To follow up his dream-like 2010 album Broken Soul Jamboree, UK wizard of wobble Tipper is opening up 2011 with a return to straight-up glitch hop fire with a little EP of intelligent breakbeats called Snake Eyes. The title track rides quick on some funky upstroking guitar before descending into the usual madness, and the second and only other track “Chrome Splat” (hear below), slows down to a Wobble Factor pace. Both tracks have all the intricacy in production that Tipper is known for. The beats may be total headbobbers, but in obsessing over the details, Tipper has ensured that no two bars are exactly the same.
Tipper has dropped a ton of these little releases over the course of his enviable career, often featuring upbeat mix friendly tracks, and they inevitably end up in the crates of glitch DJs, or at least the ones with great taste. Snake Eyes is now available exclusively from Addictech.

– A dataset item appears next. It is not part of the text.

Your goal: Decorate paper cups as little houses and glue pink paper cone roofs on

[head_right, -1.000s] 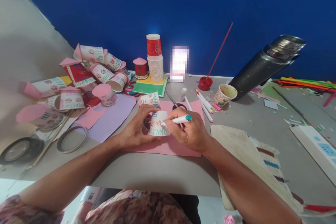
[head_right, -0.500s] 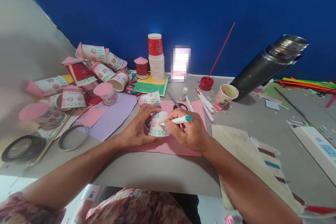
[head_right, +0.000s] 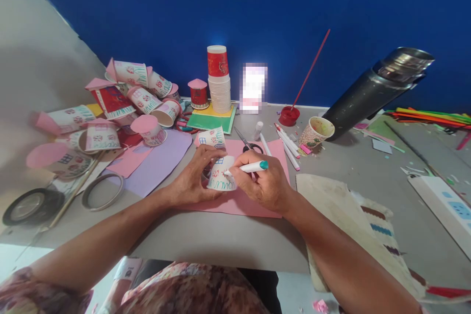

Check out Tipper’s Snake Eyes EP
Close your eyes and turn it up, and in no time the wonky sounds of Spoonbill will have you in the Australian outback surrounded by impossible creatures. The Melbourne producer combines equal parts wobbly low end and twangy patchwork, peppered with blithe live instrumentation and playful voice samples. Spoonbill is the psychedelic mushroom cap to past collaborator Tipper’s acid sugar cube.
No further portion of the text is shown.